» **TASK PROMPT**
Starting from the line containing "Pinpoint the grey power", give again every line through the end of the entries, word for word. Pictures stay out of the copy.

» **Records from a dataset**
((
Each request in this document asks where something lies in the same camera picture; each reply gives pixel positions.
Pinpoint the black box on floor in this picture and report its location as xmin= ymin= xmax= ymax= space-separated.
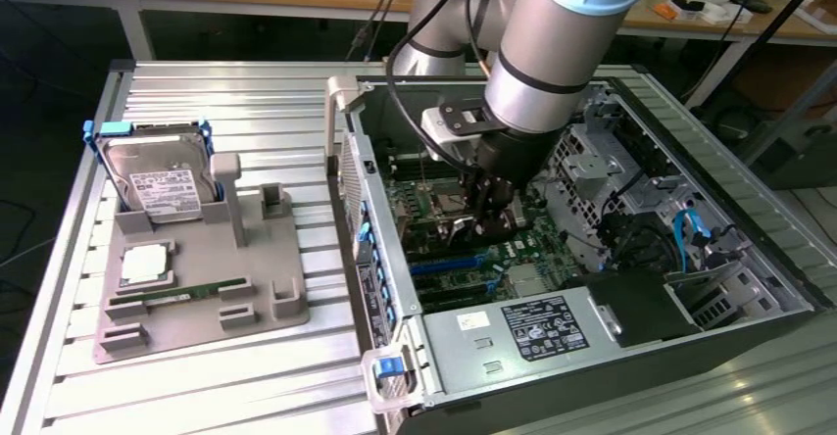
xmin=750 ymin=123 xmax=837 ymax=191

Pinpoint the silver chipset heat sink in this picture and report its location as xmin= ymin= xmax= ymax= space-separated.
xmin=506 ymin=264 xmax=550 ymax=295

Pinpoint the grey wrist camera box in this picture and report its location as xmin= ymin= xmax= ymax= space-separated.
xmin=419 ymin=103 xmax=498 ymax=162

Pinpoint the hard disk with blue carrier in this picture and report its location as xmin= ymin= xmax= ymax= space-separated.
xmin=83 ymin=118 xmax=227 ymax=225

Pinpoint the green motherboard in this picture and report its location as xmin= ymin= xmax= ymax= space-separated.
xmin=382 ymin=153 xmax=590 ymax=312

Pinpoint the orange and white box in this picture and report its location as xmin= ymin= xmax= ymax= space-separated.
xmin=650 ymin=0 xmax=746 ymax=25

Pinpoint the green RAM stick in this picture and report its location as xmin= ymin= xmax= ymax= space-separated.
xmin=123 ymin=279 xmax=240 ymax=307

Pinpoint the black fan shroud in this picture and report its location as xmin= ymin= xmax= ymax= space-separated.
xmin=585 ymin=270 xmax=705 ymax=349

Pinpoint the grey parts rack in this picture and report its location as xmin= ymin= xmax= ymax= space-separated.
xmin=91 ymin=152 xmax=312 ymax=365

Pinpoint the metal disk bay cage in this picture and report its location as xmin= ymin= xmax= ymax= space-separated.
xmin=551 ymin=121 xmax=662 ymax=220

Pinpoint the blue expansion slot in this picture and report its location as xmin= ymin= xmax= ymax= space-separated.
xmin=409 ymin=253 xmax=495 ymax=277

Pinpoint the silver CPU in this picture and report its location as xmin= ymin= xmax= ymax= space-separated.
xmin=120 ymin=246 xmax=172 ymax=284

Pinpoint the blue wire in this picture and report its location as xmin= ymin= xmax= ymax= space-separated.
xmin=673 ymin=208 xmax=712 ymax=274

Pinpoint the hanging thin cable with connector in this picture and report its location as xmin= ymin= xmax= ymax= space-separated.
xmin=346 ymin=0 xmax=402 ymax=60

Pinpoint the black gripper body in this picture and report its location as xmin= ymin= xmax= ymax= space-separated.
xmin=474 ymin=128 xmax=561 ymax=186

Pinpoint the black tripod pole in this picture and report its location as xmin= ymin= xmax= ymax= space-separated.
xmin=682 ymin=0 xmax=829 ymax=108

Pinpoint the black wire bundle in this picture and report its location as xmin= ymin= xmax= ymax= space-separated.
xmin=598 ymin=212 xmax=685 ymax=274

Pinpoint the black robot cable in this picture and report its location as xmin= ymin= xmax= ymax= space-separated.
xmin=383 ymin=0 xmax=489 ymax=171

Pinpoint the open black PC case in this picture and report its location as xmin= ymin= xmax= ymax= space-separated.
xmin=324 ymin=74 xmax=837 ymax=435

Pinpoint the grey power supply unit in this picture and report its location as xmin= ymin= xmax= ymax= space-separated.
xmin=421 ymin=287 xmax=619 ymax=397

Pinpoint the CPU socket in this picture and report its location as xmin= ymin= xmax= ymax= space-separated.
xmin=423 ymin=182 xmax=470 ymax=216

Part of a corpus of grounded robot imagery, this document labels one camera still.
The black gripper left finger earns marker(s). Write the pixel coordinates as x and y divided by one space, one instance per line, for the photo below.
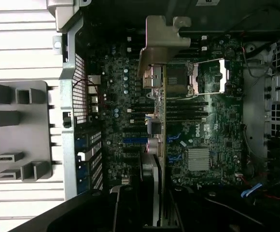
))
» **REPLY**
Pinpoint the grey power supply unit in this picture and report its location as xmin= ymin= xmax= ymax= space-separated.
xmin=421 ymin=287 xmax=619 ymax=397

Pinpoint the CPU socket in this picture and report its location as xmin= ymin= xmax= ymax= space-separated.
xmin=423 ymin=182 xmax=470 ymax=216

Part of a corpus of grounded robot imagery, this document labels one camera still.
The black gripper left finger earns marker(s). Write the pixel coordinates as x and y divided by one space, one instance per line, for the photo below.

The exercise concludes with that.